## What the exercise asks
The answer must be every line from the entries below that includes "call".

(Stored data)
------------
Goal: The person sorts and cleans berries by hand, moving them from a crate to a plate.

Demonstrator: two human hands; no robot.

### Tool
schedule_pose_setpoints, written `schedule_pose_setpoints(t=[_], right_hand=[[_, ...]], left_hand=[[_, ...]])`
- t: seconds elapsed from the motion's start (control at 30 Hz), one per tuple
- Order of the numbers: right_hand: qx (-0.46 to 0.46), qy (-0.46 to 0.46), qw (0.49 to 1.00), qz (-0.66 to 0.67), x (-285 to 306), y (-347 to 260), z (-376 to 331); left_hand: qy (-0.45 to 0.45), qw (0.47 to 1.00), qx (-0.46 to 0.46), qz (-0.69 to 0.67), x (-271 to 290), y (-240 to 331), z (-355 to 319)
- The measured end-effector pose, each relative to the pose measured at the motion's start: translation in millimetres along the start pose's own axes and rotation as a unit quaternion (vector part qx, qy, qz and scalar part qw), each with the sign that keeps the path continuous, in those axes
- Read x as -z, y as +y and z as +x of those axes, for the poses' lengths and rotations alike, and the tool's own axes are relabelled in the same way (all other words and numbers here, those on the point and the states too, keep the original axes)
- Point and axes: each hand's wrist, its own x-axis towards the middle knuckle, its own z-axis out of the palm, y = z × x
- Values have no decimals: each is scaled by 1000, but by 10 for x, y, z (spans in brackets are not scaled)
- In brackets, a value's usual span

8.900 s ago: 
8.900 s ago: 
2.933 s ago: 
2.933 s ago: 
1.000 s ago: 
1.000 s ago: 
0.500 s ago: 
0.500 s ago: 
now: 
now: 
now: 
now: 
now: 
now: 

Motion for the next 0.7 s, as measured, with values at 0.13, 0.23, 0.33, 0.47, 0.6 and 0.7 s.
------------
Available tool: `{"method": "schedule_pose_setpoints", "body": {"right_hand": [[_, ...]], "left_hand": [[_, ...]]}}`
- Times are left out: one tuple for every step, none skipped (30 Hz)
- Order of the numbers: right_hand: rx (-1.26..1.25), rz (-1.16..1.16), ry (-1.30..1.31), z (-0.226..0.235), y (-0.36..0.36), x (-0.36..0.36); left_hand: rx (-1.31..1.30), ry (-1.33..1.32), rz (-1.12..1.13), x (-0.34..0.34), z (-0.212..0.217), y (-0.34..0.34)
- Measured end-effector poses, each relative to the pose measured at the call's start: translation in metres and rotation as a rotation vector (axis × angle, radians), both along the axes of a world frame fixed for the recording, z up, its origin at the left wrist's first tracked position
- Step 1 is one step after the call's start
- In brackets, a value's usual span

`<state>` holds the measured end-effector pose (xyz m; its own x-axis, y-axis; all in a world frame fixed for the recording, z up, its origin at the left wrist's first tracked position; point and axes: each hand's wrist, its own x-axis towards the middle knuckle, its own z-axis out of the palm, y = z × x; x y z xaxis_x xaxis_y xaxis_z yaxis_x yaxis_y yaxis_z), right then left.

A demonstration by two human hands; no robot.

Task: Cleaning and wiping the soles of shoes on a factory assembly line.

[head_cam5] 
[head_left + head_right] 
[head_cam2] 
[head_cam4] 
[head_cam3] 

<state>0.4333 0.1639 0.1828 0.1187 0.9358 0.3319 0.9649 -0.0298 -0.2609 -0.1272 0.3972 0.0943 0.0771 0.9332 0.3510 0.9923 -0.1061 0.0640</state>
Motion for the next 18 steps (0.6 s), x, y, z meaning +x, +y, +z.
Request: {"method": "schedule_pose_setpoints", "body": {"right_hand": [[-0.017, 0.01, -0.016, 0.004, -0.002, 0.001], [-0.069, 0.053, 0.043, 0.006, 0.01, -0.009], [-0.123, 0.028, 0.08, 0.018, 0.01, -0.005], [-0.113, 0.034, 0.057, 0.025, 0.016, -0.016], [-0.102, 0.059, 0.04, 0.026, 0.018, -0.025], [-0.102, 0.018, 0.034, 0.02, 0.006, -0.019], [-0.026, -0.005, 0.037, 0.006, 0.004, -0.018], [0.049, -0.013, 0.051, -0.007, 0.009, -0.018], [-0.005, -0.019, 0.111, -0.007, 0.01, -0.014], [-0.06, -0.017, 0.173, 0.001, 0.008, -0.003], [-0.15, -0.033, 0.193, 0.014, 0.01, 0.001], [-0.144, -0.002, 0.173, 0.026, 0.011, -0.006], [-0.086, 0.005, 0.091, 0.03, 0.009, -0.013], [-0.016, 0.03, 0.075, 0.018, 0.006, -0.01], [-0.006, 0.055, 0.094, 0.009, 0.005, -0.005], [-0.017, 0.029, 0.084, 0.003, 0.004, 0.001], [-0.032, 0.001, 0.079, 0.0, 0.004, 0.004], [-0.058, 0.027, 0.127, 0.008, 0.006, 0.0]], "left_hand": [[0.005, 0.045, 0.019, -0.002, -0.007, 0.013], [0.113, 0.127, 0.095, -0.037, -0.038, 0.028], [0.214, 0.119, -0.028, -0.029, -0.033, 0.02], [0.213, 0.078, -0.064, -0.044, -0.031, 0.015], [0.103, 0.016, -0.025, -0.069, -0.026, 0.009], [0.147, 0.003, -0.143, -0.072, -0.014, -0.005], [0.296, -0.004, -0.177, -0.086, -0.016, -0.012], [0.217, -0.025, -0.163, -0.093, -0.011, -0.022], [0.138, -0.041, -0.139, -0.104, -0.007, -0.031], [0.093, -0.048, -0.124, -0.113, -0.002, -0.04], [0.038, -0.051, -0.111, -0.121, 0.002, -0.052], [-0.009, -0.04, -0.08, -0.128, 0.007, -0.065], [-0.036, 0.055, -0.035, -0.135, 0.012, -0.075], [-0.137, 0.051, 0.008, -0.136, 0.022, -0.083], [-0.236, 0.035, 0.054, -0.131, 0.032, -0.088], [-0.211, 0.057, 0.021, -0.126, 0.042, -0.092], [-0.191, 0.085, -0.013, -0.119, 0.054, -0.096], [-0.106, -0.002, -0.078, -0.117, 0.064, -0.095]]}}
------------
## Problem solution
- Measured end-effector poses, each relative to the pose measured at the call's start: translation in metres and rotation as a rotation vector (axis × angle, radians), both along the axes of a world frame fixed for the recording, z up, its origin at the left wrist's first tracked position
- Step 1 is one step after the call's start

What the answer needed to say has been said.